To show how the system maintains biological accuracy, I cross-validated my system’s output against HPA’s JSON API. For example, when querying for liver-specific proteins, the top result AHSG (alpha-2-HS-glycoprotein) shows the following alignment with HPA ground truth:
NOTE
A JSON API is like a universal translator that allows different software applications to talk to each other by exchanging information in a simple, organized text format that they both understand.

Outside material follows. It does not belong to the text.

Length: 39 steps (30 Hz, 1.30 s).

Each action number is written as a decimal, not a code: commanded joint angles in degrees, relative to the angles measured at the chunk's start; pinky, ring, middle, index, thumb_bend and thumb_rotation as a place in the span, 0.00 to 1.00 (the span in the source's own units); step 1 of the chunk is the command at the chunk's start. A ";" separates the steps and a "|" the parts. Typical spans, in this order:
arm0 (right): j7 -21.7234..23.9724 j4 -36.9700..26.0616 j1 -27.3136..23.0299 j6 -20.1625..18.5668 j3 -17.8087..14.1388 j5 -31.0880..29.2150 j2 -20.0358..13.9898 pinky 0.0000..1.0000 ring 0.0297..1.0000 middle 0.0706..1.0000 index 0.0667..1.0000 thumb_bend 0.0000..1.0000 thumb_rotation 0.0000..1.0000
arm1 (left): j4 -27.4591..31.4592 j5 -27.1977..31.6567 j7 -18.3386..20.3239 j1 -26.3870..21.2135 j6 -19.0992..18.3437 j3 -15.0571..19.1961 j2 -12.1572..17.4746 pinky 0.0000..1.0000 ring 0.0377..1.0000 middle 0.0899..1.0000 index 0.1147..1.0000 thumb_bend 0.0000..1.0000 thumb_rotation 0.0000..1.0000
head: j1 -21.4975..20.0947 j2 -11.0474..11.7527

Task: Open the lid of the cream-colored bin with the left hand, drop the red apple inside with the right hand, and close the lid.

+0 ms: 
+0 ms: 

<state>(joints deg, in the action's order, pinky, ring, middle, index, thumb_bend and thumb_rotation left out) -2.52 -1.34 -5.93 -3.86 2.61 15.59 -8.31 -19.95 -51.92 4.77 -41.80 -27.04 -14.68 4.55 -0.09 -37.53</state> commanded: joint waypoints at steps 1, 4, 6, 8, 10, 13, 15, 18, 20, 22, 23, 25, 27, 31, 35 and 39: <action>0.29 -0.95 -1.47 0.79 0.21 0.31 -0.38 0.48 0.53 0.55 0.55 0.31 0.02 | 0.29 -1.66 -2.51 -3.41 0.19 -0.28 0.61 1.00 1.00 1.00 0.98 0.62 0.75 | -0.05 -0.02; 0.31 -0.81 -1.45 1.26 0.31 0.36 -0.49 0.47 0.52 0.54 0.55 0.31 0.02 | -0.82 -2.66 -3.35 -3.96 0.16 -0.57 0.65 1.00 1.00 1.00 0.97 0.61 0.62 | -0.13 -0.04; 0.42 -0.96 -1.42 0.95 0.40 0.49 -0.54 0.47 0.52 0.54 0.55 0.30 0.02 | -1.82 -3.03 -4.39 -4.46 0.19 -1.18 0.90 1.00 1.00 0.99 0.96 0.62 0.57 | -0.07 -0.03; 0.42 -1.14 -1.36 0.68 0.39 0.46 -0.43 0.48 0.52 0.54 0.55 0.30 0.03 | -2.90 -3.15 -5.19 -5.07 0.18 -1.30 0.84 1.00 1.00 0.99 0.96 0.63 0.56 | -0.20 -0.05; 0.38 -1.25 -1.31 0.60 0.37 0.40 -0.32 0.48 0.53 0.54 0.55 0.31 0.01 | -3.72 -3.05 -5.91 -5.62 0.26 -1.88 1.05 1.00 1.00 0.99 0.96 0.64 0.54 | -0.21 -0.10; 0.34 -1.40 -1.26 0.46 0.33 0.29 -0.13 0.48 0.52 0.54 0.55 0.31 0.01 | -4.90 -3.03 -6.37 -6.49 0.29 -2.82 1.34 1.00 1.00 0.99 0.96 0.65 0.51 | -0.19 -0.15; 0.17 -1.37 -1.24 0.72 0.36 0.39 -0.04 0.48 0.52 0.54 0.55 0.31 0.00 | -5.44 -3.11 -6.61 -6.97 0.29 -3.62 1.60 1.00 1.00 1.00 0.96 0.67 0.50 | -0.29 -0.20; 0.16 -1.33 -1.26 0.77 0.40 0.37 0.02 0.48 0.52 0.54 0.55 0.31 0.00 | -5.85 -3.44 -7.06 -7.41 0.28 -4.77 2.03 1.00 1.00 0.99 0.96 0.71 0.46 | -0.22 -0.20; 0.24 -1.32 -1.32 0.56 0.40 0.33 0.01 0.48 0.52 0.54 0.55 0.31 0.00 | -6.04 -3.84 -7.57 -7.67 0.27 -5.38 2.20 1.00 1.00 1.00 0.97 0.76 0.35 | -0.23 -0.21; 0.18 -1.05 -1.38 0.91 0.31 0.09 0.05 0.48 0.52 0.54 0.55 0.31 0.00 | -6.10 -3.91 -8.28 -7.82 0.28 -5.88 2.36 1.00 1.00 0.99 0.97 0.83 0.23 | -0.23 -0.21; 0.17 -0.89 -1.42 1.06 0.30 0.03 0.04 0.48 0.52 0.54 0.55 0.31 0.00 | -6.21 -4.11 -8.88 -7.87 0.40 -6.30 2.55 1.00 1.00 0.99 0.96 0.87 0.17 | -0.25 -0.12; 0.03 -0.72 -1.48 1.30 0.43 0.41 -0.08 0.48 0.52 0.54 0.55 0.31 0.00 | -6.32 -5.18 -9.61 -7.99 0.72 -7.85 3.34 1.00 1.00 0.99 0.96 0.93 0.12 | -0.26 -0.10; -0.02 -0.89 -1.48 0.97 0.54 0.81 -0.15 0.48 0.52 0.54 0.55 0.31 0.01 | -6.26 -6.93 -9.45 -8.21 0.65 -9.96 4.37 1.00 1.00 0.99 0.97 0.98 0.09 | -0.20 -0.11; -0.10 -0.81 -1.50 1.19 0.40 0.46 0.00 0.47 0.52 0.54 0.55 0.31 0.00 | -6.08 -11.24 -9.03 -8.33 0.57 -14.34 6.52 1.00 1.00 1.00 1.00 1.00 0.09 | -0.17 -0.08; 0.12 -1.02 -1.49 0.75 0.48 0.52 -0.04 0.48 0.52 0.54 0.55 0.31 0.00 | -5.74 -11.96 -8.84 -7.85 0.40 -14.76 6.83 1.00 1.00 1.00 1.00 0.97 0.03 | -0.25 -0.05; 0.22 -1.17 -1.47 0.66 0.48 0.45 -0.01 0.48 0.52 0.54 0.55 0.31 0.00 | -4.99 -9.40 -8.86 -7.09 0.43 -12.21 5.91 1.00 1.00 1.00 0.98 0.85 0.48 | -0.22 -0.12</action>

| Metric | The System | HPA Ground Truth | Variance |
|---|---|---|---|
| Tau Score | 4,328 | 4,319 | 0.2% |
| Liver nTPM | 5,638.7 | 5,439.8 | 3.5% |
| Reliability | Enhanced | Enhanced | ✓ Match |
| Secreted | Yes (864 pg/L blood) | Yes (detected) | ✓ Match |
Source: https://www.proteinatlas.org/search/ahsg?format=json
The Deep Dive: Natural Language Query with Validation
When a researcher asks find liver-specific proteins, the system:
-
Identifies biological intent: Tissue-specific biomarker discovery pattern
-
Applies HPA validation metrics automatically:
- Tau score ≥100 (tissue specificity threshold)
- Fold-enrichment ≥4x (preferential expression)
- nTPM ≥10.0 (detected RNA expression)
- HPA reliability classifications
-
Returns validated results: 50 liver-specific genes from 20,162 genes searched
The top result, AHSG, demonstrates the rigor of this approach:
Fold-Enrichment Calculation:
Formula: tissue_ntpm / max_other_ntpm
AHSG Example:
- Liver nTPM: 5,638.7
- Highest non-liver tissue (kidney): 1.3 nTPM
- Fold-enrichment: 5,638.7 / 1.3 = 4,337x
Biological Interpretation:
AHSG is expressed 4,337 times more in liver than any other tissue—
exceptional liver specificity validated by HPA.
Each result includes:
- Multi-metric validation (tau score, fold-enrichment, nTPM, reliability)
- Biological pathway assignment (validated against HPA classifications)
- Commercial antibody availability (19 antibodies for AHSG across 7 vendors)
- Functional context (liver metabolism, secreted to blood)
What Researchers Actually Receive from the Synthesis Agent
Below is the response for find liver-specific proteins in plain text and in screenshots from the chat app.
Query Response: Plain Text
- Evidence base: HPA-derived transcript metrics (nTPM, tau) with reliability filtering (Enhanced/Supported) and procurement signals (antibody availability) from the agent’s results.
- Breadth: 50 genes returned; 31 meet liver-specific criteria (tau ≥ 100).
- Pattern: Top-ranked candidates by tau include AHSG, CFHR2, A1BG, SERPINC1, APOA2, and F2, with very high liver nTPM and strong fold-enrichment versus other tissues. Many of the specific hits are secreted plasma proteins; others are hepatic enzymes/transporters.
- Triangulated, high-confidence research targets (multiple evidence sources)
- AHSG
- Transcript specificity: tau 4328 (Enhanced reliability), nTPM 5638.7, expression level High.
- Procurement: 19 antibodies.
- Interpretation: Very high transcript specificity plus abundant expression and strong reagent availability converge on a high-confidence target.
- APOA2
- Transcript specificity: tau 1343 (Supported), nTPM 34742.6, High.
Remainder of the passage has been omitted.